The Church’s governing structures are synodical. General Synod has separate houses of bishops, clergy and laity. Each diocese has its own synod with separate houses of clergy and laity, the diocesan bishop having the power of executive veto. The Appellate Tribunal—an ecclesiastical high court—hears and determines appeals from provincial and diocesan synods over questions of faith, ritual, ceremonial and disciplinary matters specified by sections of the constitution.

In theory, this synodical structure mirrors the parliamentary system, giving the Church a democratic veneer. In practice, democratic governance is a risky way of protecting a cultural institution whose existence is counter-cultural. If the Fundamental Declarations are to be upheld, faithfully, Anglicans must maintain a tension between being in the world and remaining apart from the world, while resisting siren calls to conflate the two worlds. They must resist the spirit of the age, particularly the lies of the culture, the deranging shifts in social mores and cultural norms driven by the sexual revolution, radical feminism, Cultural Marxism and identity politics.
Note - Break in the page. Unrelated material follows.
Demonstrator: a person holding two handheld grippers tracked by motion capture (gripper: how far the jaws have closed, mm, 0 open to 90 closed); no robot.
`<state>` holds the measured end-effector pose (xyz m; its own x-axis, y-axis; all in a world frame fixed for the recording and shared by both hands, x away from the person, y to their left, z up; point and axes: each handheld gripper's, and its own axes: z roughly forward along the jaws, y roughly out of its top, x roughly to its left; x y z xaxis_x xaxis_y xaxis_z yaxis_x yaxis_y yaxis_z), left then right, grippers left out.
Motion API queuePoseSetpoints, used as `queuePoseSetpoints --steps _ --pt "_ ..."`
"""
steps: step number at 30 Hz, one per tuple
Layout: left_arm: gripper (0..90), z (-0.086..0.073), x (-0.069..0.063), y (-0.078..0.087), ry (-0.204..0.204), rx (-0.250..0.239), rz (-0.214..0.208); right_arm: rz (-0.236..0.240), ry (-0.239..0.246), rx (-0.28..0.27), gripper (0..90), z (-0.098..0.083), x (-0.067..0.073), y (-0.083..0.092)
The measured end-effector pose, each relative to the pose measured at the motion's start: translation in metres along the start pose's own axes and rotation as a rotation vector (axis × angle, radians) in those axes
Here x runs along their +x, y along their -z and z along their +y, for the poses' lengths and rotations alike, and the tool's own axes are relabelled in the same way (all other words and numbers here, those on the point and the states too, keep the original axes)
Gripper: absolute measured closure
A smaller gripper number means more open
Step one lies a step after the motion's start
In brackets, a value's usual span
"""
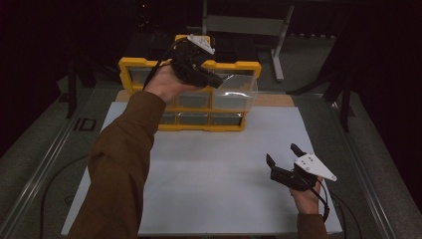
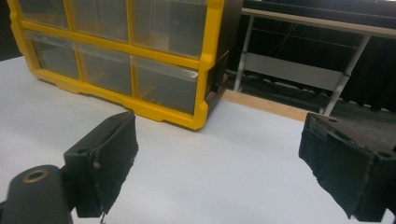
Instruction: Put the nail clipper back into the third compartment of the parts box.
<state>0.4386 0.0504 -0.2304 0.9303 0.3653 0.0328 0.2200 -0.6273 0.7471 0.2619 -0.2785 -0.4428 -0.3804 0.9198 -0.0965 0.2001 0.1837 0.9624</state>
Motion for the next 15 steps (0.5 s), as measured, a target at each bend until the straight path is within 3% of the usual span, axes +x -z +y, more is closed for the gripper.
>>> queuePoseSetpoints --steps 11,14,15 --pt "79.6 0.0014 0.0002 -0.0043 0.009 0.017 0.004 -0.002 0.000 0.000 11.0 0.0000 -0.0005 0.0002" --pt "78.6 0.0012 0.0013 -0.0058 0.038 0.009 0.011 -0.001 0.000 -0.001 11.0 0.0001 -0.0002 0.0002" --pt "44.8 0.0010 0.0018 -0.0057 0.051 -0.001 0.010 -0.001 -0.002 -0.001 11.0 0.0000 -0.0006 0.0003"
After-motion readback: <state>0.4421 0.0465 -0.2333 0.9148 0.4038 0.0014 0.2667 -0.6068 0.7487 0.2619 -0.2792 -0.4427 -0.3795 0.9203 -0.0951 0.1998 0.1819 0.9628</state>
In May 2022, General Synod considered marriage, human sexuality and same-sex relationships. A motion to affirm marriage as a heterosexual union between a man and a woman passed convincingly in the House of Laity (63 to 47), and the House of Clergy (70 to 39), but lost in the House of Bishops (10 to 12 with two abstensions) and failed to carry. A motion to affirm same-sex marriage was not put to the vote by houses and failed to carry (95 to 145). In the latter case, the motion was ambiguously worded, reading, in part:

The General Synod:

(A) Welcomes the introduction of civil same-sex marriages … as a way of recognising faithfulness, love and commitment;

(B) Gives thanks for the public witness of Christian same-sex couples;

(C) Notes the diversity of theological and legal viewpoints … found among faithful, committed Anglicans who worship in all dioceses of the Anglican Church of Australia;

(D) Affirms that marriage is not considered a matter pertaining to salvation in this Church …;

(F) Acknowledges the continual evolution within the Church … of its position on moral issues—such as slavery, capital punishment, interracial marriage, contraception, the equality of men and women—and the concomitant absence of any such moral injunctions in the historic creeds;

(G) Considers same-sex marriage as a moral good and a gift to be celebrated, providing an enrichment of the Christian understanding of marriage and a witness to God’s grace and love, consistent with the testimony of Scripture and Anglican tradition as expressed in the historic creeds.

Clause (D) refers to the Tribunal’s view that the Church’s doctrine of salvation is not involved in the institution of marriage. This does not infer a right of same-sex marriage in the constitution. It simply means the constitution is silent on the matter, leaving each diocese to address the issue for itself. This is the same attitude the Tribunal took towards women’s ordination.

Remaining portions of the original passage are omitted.